▸ What you will do
In the listing, find every line that has the string "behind" and copy it.
_ _ _
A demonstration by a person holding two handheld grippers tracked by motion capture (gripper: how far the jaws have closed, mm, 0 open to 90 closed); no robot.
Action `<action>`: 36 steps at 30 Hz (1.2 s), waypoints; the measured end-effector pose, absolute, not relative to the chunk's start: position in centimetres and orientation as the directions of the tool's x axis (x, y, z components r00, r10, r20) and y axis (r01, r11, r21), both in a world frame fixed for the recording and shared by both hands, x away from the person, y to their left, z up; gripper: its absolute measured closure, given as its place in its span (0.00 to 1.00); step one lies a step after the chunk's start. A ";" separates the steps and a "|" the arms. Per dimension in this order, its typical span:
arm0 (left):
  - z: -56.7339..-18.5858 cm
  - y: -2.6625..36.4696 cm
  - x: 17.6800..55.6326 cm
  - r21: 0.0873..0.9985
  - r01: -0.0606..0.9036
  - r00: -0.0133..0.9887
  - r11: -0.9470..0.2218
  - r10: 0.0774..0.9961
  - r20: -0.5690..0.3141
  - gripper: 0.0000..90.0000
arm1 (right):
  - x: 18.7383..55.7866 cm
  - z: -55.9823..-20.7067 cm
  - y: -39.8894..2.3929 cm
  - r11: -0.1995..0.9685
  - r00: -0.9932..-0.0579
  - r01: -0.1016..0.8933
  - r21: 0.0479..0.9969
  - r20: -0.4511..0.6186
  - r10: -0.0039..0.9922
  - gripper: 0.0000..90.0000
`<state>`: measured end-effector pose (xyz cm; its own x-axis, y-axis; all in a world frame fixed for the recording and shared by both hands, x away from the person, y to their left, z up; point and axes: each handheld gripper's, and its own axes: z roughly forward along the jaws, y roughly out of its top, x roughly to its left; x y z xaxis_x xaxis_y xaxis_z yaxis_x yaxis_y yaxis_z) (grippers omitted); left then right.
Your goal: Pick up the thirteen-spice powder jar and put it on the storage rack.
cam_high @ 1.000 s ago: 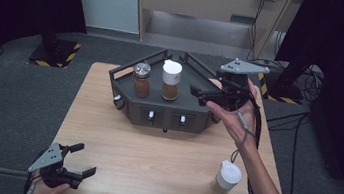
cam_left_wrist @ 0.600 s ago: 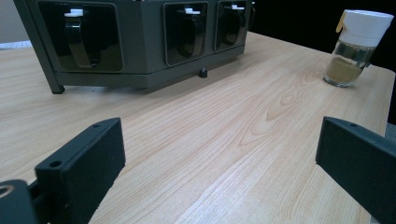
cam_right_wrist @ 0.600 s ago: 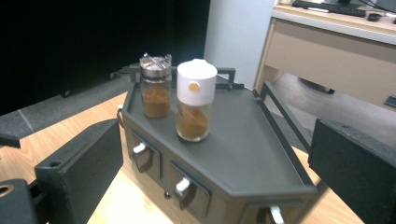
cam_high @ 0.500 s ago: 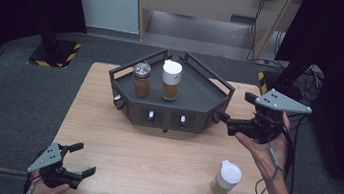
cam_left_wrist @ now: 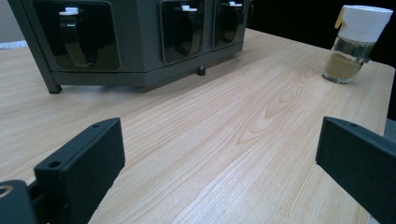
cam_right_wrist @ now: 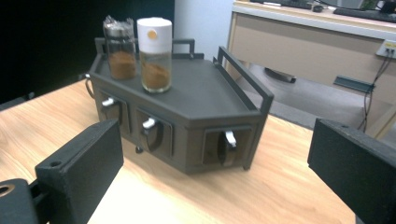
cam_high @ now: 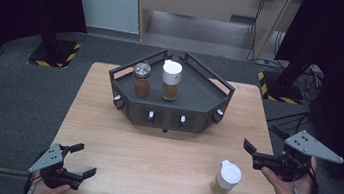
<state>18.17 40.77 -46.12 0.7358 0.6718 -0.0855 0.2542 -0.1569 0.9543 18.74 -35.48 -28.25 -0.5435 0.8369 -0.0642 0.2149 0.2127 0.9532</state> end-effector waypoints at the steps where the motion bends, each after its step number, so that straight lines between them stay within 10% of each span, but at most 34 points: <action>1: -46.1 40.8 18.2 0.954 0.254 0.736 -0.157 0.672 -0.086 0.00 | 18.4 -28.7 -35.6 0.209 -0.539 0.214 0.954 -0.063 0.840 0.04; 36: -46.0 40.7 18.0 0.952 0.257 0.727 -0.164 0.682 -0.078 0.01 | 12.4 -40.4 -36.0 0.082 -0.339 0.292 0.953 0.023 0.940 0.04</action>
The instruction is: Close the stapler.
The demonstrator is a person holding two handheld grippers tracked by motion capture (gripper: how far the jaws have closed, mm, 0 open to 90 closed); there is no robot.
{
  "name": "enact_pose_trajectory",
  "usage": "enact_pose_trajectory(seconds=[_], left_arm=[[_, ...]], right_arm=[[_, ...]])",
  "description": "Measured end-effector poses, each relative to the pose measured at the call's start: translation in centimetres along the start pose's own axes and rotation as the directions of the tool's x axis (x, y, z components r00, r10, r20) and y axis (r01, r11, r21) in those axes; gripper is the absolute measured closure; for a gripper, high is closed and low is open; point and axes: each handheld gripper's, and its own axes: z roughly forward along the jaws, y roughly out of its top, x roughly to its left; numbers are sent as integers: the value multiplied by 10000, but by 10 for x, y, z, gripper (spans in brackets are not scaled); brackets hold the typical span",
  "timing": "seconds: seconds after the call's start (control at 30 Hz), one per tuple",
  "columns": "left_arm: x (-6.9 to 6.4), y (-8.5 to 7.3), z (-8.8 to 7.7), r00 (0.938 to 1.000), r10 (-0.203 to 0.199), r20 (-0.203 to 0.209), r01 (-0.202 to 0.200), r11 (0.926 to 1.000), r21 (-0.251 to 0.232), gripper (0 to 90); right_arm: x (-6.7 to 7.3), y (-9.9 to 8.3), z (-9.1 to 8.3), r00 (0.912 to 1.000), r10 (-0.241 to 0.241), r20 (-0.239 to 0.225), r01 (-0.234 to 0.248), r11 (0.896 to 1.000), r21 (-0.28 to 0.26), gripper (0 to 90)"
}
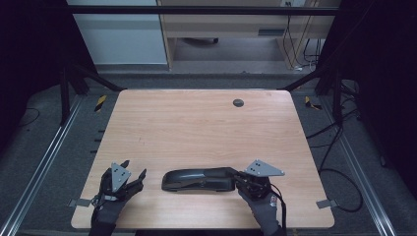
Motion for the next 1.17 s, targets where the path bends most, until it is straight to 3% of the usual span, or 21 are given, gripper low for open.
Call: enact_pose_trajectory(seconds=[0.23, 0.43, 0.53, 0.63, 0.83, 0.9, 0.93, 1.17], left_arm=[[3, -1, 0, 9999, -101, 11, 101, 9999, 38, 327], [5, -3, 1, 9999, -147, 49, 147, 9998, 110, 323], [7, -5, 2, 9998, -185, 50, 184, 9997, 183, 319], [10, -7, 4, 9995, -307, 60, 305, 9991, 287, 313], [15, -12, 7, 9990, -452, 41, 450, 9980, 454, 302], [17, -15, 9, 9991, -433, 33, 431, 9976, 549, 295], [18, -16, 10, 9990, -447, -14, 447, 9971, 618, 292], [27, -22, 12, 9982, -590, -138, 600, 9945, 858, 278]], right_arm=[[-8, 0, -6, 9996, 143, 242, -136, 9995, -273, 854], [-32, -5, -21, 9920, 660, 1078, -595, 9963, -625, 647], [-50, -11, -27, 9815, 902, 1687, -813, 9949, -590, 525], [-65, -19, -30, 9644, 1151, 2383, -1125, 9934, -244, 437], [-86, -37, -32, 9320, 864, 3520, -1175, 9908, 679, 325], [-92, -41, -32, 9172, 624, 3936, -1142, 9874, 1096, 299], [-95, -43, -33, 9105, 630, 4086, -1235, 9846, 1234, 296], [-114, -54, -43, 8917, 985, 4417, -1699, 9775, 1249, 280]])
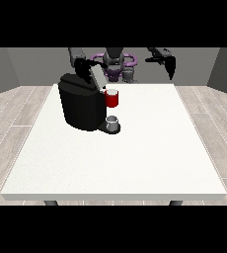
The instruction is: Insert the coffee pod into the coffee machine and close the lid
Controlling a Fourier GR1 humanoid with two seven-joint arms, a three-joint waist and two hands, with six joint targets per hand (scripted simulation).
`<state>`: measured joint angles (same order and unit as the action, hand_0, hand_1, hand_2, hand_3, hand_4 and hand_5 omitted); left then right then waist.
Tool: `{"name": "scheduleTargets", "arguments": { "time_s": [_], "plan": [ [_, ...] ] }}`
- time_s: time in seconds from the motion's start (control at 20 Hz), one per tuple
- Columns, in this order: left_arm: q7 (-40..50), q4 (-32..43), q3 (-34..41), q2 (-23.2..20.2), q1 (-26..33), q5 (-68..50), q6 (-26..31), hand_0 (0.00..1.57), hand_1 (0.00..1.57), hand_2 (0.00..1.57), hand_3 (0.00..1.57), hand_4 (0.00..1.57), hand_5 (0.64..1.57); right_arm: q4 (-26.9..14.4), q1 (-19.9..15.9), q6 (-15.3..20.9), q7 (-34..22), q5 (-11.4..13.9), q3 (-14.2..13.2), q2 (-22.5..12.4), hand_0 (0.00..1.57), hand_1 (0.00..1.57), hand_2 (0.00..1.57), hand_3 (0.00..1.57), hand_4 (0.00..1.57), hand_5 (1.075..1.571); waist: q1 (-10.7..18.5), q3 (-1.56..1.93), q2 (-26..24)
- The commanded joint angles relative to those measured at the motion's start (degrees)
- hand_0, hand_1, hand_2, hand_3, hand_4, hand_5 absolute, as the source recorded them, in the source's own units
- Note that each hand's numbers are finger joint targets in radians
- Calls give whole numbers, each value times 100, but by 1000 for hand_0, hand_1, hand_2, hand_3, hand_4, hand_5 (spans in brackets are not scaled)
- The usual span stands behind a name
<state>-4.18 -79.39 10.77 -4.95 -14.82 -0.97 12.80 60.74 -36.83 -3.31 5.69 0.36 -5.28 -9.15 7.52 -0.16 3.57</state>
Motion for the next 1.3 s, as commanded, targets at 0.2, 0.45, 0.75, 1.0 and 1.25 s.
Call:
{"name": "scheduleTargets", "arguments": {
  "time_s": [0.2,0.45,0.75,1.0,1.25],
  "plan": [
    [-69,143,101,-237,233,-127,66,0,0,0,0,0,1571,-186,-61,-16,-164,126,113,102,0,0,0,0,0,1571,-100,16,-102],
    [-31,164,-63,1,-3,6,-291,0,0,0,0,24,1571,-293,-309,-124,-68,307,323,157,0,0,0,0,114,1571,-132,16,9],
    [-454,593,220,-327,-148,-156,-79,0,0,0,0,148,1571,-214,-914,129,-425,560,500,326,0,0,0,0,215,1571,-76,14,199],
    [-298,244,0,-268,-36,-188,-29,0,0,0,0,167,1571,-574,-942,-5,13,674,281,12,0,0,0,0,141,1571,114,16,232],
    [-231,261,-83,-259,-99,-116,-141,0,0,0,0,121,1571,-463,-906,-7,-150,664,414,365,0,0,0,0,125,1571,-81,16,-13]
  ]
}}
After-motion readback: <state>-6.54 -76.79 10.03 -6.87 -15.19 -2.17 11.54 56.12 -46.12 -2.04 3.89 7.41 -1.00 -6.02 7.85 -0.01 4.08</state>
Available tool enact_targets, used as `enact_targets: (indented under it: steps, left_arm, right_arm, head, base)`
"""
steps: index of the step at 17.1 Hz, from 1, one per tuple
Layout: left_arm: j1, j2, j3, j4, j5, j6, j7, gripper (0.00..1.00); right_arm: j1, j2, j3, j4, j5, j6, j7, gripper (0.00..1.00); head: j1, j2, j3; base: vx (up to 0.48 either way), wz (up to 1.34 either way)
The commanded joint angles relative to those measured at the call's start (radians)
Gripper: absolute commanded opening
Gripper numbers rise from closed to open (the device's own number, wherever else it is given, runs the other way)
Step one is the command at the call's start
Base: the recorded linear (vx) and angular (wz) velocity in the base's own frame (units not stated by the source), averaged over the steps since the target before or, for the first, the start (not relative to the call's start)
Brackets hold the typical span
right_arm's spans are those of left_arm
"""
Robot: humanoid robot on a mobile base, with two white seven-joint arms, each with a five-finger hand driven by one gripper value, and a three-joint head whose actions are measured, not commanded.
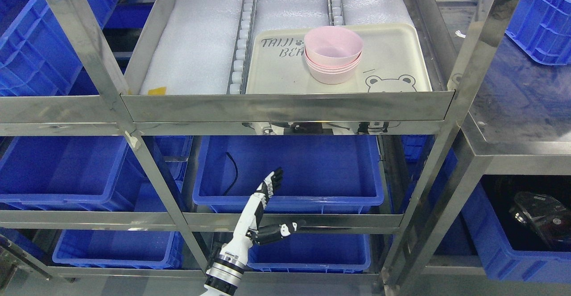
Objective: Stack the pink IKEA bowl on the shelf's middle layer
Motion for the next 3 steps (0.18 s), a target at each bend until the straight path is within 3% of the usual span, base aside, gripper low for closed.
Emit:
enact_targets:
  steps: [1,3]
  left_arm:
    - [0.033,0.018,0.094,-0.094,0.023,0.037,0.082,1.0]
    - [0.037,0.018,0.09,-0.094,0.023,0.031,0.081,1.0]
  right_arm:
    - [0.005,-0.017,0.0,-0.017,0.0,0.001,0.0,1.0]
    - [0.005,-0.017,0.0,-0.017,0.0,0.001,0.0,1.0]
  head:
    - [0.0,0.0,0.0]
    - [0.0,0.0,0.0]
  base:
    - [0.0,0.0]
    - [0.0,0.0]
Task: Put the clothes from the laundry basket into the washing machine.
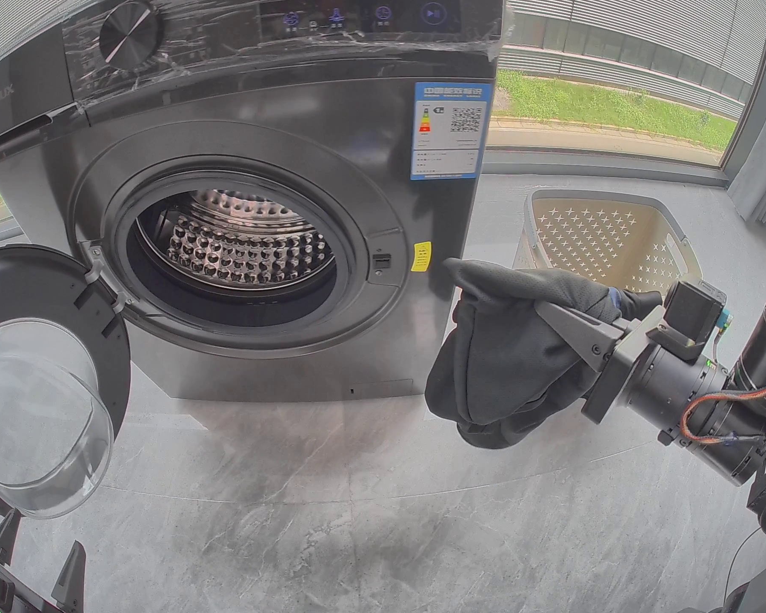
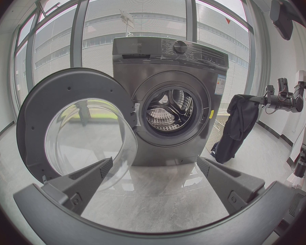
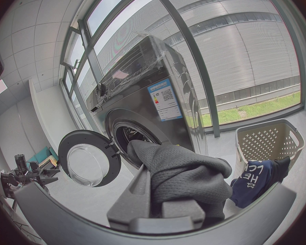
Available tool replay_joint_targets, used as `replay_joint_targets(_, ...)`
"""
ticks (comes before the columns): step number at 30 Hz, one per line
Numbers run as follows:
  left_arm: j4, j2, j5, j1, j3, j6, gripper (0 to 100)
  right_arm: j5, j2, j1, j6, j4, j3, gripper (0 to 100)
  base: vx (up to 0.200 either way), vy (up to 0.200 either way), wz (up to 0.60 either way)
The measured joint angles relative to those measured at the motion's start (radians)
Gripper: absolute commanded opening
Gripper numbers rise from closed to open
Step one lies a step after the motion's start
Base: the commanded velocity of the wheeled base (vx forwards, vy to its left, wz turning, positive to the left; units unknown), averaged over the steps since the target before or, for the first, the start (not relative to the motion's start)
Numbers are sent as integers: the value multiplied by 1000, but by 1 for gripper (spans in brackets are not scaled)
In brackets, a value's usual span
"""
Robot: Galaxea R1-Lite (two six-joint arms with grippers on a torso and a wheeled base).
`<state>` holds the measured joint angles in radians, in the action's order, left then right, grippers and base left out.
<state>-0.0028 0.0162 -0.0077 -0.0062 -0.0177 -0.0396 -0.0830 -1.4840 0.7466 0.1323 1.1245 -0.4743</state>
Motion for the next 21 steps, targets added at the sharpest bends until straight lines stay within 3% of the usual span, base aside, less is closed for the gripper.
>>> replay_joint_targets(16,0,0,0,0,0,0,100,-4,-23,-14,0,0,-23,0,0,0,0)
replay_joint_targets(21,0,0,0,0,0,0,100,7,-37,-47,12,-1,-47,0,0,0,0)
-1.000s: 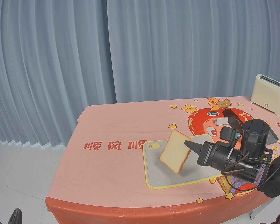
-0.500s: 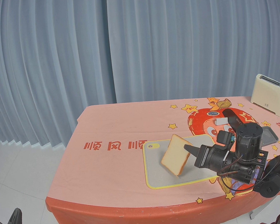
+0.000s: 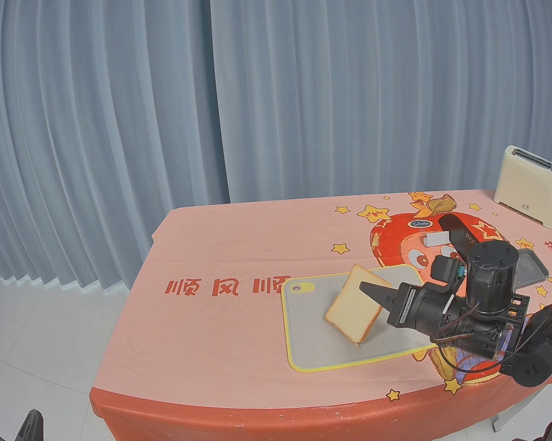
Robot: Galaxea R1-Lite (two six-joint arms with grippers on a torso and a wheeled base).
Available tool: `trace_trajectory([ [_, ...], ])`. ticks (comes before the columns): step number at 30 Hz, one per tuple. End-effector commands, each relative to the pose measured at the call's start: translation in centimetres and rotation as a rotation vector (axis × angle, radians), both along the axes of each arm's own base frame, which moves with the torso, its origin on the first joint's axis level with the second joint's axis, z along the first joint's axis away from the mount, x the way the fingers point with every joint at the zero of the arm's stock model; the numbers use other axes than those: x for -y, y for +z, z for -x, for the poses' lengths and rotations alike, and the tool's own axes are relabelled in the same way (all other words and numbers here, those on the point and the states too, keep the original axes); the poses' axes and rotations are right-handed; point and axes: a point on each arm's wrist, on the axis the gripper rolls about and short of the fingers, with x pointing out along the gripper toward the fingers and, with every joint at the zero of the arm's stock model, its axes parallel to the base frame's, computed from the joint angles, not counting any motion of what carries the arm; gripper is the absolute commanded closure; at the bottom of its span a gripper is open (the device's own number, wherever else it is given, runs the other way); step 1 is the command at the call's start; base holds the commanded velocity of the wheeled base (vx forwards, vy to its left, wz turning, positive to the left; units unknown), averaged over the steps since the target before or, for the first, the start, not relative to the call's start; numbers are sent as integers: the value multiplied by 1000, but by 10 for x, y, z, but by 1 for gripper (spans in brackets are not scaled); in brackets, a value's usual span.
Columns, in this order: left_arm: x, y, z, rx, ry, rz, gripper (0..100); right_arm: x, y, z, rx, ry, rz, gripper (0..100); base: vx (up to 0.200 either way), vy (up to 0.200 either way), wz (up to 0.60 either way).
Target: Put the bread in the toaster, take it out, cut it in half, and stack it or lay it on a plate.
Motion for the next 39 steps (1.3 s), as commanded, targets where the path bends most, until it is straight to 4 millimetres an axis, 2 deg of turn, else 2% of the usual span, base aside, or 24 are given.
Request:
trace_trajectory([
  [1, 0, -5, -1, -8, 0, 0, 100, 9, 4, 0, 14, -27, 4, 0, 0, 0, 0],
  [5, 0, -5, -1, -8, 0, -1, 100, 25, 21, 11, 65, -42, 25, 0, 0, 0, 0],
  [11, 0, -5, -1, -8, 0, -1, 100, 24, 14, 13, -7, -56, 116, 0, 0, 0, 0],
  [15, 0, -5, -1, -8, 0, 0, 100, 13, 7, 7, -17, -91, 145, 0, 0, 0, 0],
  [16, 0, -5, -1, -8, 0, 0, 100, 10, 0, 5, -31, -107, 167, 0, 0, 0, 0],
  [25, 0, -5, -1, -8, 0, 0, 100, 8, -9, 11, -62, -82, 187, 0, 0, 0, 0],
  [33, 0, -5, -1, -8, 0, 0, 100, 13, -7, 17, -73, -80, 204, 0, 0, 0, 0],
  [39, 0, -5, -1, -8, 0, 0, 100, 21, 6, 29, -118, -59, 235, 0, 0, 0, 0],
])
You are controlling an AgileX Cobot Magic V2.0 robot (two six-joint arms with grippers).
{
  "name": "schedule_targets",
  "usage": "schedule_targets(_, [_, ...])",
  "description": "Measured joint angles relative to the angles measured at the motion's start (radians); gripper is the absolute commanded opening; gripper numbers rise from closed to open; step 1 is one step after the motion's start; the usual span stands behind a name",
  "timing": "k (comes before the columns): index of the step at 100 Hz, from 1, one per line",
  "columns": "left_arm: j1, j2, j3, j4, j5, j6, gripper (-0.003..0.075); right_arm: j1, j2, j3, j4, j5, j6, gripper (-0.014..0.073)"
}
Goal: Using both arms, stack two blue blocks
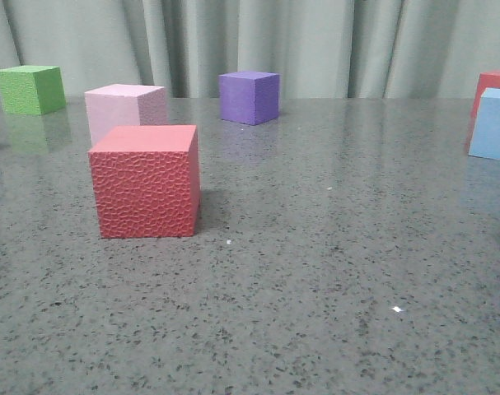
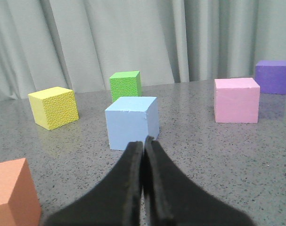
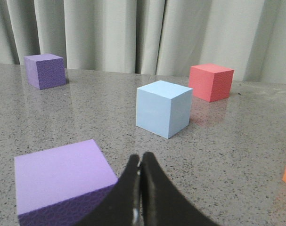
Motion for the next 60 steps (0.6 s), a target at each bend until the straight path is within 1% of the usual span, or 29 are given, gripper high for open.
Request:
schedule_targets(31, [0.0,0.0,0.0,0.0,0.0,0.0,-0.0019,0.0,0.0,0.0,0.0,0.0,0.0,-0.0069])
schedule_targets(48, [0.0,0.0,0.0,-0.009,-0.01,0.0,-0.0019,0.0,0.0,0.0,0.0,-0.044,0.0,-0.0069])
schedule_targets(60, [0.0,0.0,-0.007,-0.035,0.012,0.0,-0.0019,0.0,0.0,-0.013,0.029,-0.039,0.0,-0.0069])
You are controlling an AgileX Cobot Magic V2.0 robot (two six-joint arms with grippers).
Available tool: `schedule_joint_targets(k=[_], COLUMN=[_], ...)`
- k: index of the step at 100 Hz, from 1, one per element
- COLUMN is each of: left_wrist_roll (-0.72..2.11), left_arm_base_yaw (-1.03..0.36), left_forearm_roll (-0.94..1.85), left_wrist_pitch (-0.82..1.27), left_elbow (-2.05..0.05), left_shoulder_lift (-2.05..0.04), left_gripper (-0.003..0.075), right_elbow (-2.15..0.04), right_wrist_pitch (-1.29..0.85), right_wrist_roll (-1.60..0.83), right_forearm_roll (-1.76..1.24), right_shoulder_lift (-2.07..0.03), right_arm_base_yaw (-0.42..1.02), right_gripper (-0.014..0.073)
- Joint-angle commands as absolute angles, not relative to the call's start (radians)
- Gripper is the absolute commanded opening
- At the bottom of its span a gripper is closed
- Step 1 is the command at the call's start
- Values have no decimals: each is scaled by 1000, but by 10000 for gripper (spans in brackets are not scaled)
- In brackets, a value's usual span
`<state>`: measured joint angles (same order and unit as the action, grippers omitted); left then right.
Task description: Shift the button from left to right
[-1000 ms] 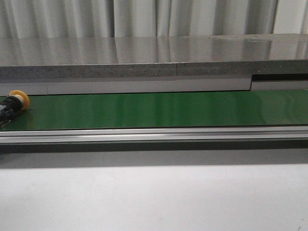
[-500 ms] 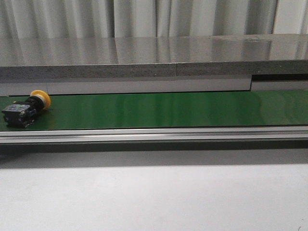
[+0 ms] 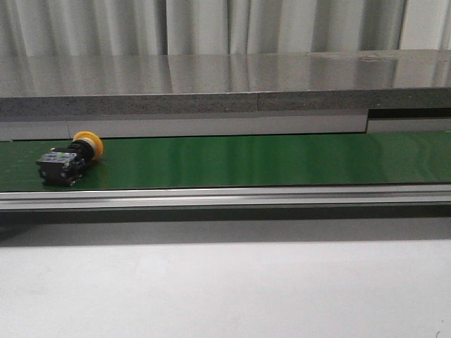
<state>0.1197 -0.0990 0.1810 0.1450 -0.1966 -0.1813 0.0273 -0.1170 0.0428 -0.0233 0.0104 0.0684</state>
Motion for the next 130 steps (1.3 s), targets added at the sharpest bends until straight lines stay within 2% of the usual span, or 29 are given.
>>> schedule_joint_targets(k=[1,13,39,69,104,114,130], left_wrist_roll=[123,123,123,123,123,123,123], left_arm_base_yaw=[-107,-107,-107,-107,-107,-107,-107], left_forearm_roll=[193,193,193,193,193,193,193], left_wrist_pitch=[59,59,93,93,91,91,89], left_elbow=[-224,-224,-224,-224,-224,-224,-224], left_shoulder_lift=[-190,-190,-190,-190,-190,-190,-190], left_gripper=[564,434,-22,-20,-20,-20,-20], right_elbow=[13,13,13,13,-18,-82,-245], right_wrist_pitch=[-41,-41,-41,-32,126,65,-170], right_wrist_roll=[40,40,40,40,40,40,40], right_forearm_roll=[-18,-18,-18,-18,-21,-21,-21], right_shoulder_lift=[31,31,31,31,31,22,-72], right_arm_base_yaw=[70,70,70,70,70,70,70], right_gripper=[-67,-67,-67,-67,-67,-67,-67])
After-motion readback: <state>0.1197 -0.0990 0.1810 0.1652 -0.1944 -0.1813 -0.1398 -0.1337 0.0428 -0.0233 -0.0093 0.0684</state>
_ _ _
▸ Result of this task
- The usual span stands behind a name
  "description": "Measured joint angles relative to the angles measured at the motion's start (radians); gripper is the absolute commanded opening; gripper numbers rise from closed to open; step 1 is one step after the motion's start; the usual span stands behind a name",

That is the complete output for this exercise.